Je l’ai vu au Mont Sandié… quand les femmes, gravissent comme des gazelles le flanc d’un versant de la vallée pour y prendre des morceaux lourds de roches posés sur leur tête et les descendent. Ensuite ce sont les hommes qui, ensembles les enferment en amas solides, à l’aide de fil de fer. C’est ainsi qu’ils préparent l’arrivée prochaine de la pluie, des torrents d’eau qui emporteront des amas de terres qui finiront leur course dans ses blocs des roches.
La fête est là dans le combat de tous les jours dans le quotidien, dans la rencontre avec l’autre. Ce fut le cas chez Michel et son épouse Agnès qui nous ont accueillis en nous offrant un festin de roi. Alors que nous étions gâtés, Michel a pris la parole pour nous remercier de les honorer de notre présence. J’en avais les larmes aux yeux car c’est nous qui étions honorés de l’accueil qu’ils nous offraient de l’extrême bonté avec laquelle ils se sont souciés de nous, de notre bien être, de notre confort, tout au long de notre séjour.
Comme à l’orphelinat où nous avons approché la réalité des enfants qui sont admirables de courage, de respect vis-à-vis des adultes qui les encadrent jours et nuits ; en dehors des moments où ils peuvent rejoindre des membres de leur familles durant les congés.
Ils sont appliqués en classe et vivent avec la volonté de rendre leur quotidien le plus agréable possible.
Il y a tant d’autres moments merveilleux que j’aimerais relater car ils font tellement partie de moi à présent. Cet AKUNA MATATA j’en vis le plus possible depuis on retour au pays, dans ma réalité quotidienne. Bien des soucis de vie qui m’écrasaient ont trouvé une nouvelle place, bien secondaire. Mes luttes ne sont plus les mêmes. Cette sérénité acquise en fréquentant les partenaires de BKC, je la cultive à l’exemple de Philippe.
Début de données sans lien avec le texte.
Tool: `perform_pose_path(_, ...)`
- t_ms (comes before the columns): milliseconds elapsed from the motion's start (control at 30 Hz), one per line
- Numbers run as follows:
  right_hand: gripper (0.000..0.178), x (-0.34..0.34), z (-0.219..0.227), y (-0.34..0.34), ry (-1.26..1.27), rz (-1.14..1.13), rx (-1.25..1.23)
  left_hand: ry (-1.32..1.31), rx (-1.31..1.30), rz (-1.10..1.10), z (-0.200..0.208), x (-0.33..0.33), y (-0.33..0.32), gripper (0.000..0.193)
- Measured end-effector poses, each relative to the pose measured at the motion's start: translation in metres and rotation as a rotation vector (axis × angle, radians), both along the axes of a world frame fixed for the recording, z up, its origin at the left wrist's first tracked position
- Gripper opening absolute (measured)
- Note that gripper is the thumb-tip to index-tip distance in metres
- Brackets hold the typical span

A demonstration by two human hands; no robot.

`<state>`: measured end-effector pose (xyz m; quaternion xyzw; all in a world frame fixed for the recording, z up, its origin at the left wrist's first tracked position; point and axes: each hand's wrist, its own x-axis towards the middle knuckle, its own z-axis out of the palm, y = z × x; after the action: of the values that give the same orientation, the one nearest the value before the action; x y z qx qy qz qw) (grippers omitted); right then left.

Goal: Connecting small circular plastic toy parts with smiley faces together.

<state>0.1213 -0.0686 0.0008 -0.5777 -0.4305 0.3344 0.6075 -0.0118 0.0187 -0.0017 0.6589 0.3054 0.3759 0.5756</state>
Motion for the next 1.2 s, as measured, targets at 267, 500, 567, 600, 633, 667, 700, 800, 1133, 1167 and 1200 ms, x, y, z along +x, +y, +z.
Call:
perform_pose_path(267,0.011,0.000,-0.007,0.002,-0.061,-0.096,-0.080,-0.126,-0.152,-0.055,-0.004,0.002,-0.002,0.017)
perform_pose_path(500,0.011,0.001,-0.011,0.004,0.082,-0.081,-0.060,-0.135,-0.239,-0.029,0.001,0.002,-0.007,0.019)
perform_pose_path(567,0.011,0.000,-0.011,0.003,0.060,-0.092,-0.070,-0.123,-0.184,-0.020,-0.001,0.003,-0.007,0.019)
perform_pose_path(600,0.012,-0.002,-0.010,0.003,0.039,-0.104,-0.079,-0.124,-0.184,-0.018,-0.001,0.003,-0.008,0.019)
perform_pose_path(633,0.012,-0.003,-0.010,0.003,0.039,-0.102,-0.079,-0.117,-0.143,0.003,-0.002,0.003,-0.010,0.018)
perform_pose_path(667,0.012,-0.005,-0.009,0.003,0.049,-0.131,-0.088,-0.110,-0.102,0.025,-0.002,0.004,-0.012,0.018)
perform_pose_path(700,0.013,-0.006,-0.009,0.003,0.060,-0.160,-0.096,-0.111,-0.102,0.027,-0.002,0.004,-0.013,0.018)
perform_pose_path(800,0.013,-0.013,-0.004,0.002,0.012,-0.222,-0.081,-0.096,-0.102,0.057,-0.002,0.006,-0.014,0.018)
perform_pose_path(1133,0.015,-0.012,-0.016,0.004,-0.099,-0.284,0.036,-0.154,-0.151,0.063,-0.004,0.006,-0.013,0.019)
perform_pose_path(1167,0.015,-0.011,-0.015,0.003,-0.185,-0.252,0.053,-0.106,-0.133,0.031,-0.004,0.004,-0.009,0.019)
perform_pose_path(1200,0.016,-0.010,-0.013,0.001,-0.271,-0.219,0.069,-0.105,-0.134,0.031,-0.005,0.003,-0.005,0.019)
L’envie de donner le meilleur de moi-même, je veux en vivre à la suite de Michel qui fut un véritable Archange pour nous depuis notre arrivée à l’aéroport, et chaque jour et nuit à bord du pick-up rouge de l’ASBL, durant notre safari dans le parc de Nazinga, jusqu’au dernier moment où nous l’avons vu de loin, rentrer chez lui après avoir tout donné pour nous conduire en toute sécurité aux abords de l’aéroport pour notre retour.
Pour moi, « Je suis venue, j’ai vu et j’ai été convaincue.»
Après les expériences vécues, les échanges de mails actuels se confirme pour moi, le projet personnel d’aller au-delà du rêve d’aller voir là-bas…
A présent, avec tout l’enthousiasme qui fait partie de moi, j’envisage un avenir dans lequel je pourrai trouver ma place auprès de ces nouveaux partenaires avec lesquels une collaboration est née sur place, remettant dans ma vie certaines choses à leur juste place, réjouie qu’en mon cœur ils aient déjà trouvé à se faire une place au soleil.